図1は、本実施の形態1に係るゲーム用コントローラ(以下、単にコントローラと称する)10の外観例を示す斜視図である。
図2は、コントローラ10の機能ブロック図である。
【0024】
図1に例示したコントローラ10は、操作者が両手で持って操作するものであり、操作者が操作入力を行うための操作入力部12(操作スティック12A、十字ボタン12B、キーボタン12C等)を有している。尚、ここでは説明の便宜上、
図1に示す直交3軸(X軸、Y軸およびZ軸)の各方向を、コントローラ10における左右方向、前後方法および上下方向にそれぞれ対応させている。
【0025】
コントローラ10は、
図2に示すように、制御部11、操作入力部12、通信部13、駆動部14およびフォースフィードバック部15を備えている。

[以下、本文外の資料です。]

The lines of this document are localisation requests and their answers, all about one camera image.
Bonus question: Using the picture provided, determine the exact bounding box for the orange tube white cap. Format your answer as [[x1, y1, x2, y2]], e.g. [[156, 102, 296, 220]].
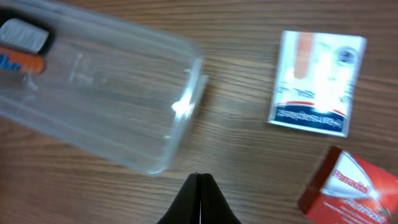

通信部13は、無線または有線によってコントローラ10がゲーム機本体(図示省略)と通信を行うための手段である。フォースフィードバック部15は、駆動部14からの駆動を受けて、コントローラ10を手に持つ操作者に対して力を感得させるようなフィードバックを与える手段としてコントローラ10に内蔵される。制御部11は、コントローラ10に対する全体的な制御(操作入力部12からの入力信号に対する処理制御、通信部13を介してのゲーム機本体との通信制御、駆動部14の駆動制御)を行う手段である。
【0026】
コントローラ10において、フォースフィードバック部15は、従来のバイブレータのような単なる振動を発生させる手段ではなく、慣性力によって特定方向に力が加わることを操作者に感得させるように力を発生させることができる。本実施の形態1では、ジャイロモーメントを利用したフォースフィードバック部15を例示する。
【0027】
図3は、フォースフィードバック部15の斜視図である。
図4は、フォースフィードバック部15を第2軸回転モータ157側から見た側面図である。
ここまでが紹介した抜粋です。